WHAT IS REQUIRED
Transcribe the following entries word for word. End with the line where "tool: xyz 0.057" appears.

-*-

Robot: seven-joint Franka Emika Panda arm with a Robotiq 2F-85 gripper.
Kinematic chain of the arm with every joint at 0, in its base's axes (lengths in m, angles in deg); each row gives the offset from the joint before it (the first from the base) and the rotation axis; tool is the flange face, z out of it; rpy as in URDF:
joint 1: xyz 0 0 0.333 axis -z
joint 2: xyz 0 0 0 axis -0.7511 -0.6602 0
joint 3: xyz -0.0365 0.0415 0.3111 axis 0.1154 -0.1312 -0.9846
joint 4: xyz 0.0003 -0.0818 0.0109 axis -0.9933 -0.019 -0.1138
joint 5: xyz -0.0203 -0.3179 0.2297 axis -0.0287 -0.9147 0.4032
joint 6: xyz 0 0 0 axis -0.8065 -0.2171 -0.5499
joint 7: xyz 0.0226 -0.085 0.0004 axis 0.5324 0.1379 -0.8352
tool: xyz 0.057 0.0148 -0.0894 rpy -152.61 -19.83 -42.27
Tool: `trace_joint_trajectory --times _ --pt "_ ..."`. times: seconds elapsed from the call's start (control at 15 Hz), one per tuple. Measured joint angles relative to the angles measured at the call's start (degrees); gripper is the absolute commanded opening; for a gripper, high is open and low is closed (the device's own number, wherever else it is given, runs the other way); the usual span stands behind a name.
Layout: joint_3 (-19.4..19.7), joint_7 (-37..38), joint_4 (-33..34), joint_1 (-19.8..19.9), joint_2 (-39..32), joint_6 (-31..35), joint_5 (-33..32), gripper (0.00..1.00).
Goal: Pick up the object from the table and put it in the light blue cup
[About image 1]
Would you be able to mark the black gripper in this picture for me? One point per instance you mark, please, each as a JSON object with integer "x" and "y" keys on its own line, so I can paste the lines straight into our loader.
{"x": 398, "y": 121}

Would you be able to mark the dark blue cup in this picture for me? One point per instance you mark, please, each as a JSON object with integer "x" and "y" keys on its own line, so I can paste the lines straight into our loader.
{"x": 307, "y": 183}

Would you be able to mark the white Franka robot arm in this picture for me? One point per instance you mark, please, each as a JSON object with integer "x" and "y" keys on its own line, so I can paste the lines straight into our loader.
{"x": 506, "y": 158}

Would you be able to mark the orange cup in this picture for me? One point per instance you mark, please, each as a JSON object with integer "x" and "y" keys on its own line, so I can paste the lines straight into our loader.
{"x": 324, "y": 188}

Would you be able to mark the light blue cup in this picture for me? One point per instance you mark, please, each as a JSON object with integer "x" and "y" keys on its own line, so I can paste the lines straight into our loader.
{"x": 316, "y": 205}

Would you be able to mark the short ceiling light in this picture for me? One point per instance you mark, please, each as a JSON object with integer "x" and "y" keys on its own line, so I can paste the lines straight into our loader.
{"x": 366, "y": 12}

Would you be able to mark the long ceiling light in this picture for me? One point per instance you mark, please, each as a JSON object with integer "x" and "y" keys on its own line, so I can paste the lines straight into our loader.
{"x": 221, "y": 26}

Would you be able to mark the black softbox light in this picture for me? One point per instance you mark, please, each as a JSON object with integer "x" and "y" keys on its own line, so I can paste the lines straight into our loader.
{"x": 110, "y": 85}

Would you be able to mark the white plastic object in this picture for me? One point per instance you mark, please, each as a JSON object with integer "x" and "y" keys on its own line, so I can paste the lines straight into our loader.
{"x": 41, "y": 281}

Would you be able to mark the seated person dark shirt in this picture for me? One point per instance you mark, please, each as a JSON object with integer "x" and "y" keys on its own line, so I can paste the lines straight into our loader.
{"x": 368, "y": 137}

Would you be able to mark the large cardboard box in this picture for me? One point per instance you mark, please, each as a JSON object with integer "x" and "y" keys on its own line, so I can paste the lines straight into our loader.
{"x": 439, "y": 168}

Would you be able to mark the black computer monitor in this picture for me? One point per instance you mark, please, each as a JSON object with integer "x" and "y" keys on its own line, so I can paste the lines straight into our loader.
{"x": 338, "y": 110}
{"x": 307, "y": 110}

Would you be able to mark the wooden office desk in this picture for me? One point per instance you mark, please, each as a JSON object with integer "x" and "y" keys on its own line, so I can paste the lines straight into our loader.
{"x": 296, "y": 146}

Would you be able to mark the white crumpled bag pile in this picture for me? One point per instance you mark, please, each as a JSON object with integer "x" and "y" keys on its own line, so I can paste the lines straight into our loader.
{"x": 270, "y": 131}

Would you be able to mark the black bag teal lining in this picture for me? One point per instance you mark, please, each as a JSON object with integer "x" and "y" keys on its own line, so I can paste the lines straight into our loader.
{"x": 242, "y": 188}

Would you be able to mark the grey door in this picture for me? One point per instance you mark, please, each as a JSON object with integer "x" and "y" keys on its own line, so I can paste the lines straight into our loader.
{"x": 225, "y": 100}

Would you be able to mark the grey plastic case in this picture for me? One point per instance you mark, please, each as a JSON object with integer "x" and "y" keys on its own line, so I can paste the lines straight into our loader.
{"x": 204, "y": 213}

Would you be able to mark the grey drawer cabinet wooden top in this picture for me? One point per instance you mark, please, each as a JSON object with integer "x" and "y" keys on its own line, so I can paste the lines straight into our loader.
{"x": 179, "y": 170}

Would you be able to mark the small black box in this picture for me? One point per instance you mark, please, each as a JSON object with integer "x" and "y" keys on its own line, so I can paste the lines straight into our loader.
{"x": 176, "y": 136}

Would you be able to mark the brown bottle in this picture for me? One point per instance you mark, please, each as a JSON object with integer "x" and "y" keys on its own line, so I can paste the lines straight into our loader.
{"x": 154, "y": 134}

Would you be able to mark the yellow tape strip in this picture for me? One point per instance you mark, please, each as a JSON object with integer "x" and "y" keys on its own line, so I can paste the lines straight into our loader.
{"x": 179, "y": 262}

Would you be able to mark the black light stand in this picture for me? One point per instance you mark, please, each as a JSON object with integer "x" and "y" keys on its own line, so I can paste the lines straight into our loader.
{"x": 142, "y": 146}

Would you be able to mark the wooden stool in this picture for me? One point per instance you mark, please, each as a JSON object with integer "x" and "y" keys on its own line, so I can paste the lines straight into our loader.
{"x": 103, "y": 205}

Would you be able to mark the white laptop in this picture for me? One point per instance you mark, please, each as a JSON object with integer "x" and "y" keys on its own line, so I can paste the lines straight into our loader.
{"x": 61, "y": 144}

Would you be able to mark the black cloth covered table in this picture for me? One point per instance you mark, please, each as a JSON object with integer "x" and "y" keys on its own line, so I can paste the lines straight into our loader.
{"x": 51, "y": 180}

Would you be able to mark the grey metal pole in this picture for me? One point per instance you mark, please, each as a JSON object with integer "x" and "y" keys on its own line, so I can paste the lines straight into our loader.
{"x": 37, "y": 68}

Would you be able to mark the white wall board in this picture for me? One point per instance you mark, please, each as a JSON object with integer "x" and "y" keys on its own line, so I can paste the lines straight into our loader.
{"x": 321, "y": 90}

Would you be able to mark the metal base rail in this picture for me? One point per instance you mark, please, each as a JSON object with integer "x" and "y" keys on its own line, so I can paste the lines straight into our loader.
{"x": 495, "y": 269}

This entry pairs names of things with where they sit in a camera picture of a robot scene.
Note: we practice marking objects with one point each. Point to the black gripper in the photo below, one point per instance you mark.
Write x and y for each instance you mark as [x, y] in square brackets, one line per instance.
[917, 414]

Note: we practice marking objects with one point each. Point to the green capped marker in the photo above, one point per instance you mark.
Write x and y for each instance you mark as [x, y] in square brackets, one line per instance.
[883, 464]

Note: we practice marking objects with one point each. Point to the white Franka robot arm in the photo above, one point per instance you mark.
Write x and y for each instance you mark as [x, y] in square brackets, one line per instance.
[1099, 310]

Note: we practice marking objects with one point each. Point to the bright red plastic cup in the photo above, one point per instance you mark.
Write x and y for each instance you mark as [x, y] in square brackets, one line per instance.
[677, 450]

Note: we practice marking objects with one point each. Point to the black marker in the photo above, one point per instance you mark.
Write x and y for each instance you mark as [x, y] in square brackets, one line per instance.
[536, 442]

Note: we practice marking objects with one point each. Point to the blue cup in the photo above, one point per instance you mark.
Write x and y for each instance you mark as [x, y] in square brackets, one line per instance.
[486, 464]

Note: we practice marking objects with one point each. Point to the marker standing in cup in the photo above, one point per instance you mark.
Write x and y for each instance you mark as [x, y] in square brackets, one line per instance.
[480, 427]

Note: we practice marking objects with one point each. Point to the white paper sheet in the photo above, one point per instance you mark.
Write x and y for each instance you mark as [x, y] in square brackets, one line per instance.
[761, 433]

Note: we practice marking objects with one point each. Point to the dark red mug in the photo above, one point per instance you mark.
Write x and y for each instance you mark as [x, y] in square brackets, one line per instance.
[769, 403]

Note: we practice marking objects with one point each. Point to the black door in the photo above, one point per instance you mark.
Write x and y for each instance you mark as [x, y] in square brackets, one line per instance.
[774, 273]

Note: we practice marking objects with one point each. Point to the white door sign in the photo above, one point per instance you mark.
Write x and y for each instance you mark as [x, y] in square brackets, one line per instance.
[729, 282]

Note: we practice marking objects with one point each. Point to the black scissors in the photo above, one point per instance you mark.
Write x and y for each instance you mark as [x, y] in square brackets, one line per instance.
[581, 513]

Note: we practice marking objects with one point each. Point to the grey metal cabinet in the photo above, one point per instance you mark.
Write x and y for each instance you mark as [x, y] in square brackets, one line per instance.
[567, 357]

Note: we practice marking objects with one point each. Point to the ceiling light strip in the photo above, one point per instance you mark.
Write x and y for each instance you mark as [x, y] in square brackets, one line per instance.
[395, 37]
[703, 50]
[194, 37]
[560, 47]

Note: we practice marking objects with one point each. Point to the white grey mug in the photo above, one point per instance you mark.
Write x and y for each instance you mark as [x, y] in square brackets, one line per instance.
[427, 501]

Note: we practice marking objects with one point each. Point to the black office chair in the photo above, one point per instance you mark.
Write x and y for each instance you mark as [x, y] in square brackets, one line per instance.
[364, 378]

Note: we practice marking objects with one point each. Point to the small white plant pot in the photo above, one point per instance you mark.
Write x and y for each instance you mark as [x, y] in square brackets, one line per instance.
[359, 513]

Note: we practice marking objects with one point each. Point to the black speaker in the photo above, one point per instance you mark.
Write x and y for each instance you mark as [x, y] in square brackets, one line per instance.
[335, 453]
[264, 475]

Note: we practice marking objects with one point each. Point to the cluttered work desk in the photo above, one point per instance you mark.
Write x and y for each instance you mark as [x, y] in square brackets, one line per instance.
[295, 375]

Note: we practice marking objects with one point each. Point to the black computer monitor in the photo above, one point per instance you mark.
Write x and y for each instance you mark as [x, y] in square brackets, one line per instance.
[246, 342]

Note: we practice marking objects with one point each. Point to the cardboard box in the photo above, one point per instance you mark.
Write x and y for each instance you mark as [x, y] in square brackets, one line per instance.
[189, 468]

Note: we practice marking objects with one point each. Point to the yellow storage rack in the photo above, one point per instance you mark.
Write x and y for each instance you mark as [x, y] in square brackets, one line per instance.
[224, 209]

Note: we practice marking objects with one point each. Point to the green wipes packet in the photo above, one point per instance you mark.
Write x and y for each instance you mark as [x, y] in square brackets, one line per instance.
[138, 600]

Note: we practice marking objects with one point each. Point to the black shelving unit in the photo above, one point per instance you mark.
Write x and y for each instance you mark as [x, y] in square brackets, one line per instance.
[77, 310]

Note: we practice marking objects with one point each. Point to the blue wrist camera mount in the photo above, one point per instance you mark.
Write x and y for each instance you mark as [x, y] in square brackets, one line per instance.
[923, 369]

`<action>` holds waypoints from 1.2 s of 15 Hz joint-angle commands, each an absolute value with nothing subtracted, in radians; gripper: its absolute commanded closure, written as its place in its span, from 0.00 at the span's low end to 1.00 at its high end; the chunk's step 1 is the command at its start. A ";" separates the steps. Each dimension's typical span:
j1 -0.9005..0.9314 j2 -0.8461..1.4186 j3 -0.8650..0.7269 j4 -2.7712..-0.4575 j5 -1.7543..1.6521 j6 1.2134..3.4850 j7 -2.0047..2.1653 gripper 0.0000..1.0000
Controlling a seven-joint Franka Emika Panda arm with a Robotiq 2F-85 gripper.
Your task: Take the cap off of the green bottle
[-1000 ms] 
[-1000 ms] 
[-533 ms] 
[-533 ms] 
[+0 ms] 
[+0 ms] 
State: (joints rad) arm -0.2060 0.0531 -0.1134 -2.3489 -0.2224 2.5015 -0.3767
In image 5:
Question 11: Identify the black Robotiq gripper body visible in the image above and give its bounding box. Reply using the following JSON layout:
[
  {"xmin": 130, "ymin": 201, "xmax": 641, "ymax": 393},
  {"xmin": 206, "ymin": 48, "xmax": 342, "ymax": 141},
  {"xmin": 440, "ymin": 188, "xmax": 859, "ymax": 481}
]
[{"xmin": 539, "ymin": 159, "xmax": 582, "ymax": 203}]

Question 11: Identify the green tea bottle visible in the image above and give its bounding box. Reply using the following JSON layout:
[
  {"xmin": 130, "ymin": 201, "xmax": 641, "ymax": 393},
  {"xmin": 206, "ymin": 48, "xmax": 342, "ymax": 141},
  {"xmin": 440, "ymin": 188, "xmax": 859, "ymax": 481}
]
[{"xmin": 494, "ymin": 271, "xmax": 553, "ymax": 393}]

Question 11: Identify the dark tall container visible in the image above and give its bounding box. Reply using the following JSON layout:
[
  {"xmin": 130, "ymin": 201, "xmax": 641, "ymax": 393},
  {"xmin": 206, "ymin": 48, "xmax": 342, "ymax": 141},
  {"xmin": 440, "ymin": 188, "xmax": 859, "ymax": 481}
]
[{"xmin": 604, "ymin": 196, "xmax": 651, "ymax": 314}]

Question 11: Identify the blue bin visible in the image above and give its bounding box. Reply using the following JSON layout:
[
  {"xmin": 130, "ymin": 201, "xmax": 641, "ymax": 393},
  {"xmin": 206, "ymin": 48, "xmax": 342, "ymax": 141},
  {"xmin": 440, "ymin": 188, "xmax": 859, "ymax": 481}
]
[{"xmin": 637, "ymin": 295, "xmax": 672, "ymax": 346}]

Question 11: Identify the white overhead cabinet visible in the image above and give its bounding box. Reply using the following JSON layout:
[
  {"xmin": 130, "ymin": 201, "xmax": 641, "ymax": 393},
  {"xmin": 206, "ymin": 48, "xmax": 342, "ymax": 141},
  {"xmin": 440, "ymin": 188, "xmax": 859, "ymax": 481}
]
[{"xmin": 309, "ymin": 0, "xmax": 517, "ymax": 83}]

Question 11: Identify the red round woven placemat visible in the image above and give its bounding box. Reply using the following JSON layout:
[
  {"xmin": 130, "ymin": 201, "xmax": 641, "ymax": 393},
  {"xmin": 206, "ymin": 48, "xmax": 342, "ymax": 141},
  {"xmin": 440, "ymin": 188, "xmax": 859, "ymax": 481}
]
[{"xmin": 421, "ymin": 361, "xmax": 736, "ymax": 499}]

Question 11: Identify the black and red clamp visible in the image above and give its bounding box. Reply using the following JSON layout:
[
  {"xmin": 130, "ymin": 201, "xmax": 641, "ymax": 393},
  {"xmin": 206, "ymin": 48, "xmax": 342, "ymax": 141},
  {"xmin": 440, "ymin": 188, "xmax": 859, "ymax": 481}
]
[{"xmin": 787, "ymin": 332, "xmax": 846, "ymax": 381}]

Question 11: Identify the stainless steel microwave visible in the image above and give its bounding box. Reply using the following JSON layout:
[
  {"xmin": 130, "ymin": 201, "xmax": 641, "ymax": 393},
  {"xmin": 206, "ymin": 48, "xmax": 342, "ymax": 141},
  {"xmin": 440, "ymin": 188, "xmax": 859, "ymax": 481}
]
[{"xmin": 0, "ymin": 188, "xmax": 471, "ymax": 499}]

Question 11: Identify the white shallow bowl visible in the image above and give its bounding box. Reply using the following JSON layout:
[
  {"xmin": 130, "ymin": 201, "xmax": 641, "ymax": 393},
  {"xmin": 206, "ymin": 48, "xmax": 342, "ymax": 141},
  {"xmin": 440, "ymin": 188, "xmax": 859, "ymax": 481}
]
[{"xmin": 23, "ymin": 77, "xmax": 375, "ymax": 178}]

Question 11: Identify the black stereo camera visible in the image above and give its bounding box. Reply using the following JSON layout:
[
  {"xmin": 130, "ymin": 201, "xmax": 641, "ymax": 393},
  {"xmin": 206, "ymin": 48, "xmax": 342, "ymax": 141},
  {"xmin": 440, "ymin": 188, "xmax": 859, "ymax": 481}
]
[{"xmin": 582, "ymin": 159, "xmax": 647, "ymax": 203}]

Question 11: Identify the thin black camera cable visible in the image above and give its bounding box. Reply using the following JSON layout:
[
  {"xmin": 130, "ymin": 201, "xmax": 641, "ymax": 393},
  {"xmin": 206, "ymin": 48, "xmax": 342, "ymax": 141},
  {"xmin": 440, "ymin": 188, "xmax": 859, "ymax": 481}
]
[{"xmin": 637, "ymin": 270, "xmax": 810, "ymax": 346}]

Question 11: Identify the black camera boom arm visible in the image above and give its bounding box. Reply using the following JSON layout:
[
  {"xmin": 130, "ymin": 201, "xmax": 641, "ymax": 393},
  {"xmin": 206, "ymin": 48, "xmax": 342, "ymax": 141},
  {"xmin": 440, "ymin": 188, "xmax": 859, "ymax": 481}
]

-*-

ANSWER TO THE PROBLEM
Robot: seven-joint Franka Emika Panda arm with a Robotiq 2F-85 gripper.
Kinematic chain of the arm with every joint at 0, in its base's axes (lengths in m, angles in deg); each row gives the offset from the joint before it (the first from the base) and the rotation axis; tool is the flange face, z out of it; rpy as in URDF:
joint 1: xyz 0 0 0.333 axis -z
joint 2: xyz 0 0 0 axis -0.7511 -0.6602 0
joint 3: xyz -0.0365 0.0415 0.3111 axis 0.1154 -0.1312 -0.9846
joint 4: xyz 0.0003 -0.0818 0.0109 axis -0.9933 -0.019 -0.1138
joint 5: xyz -0.0203 -0.3179 0.2297 axis -0.0287 -0.9147 0.4032
joint 6: xyz 0 0 0 axis -0.8065 -0.2171 -0.5499
joint 7: xyz 0.0226 -0.085 0.0004 axis 0.5324 0.1379 -0.8352
tool: xyz 0.057 0.0148 -0.0894 rpy -152.61 -19.83 -42.27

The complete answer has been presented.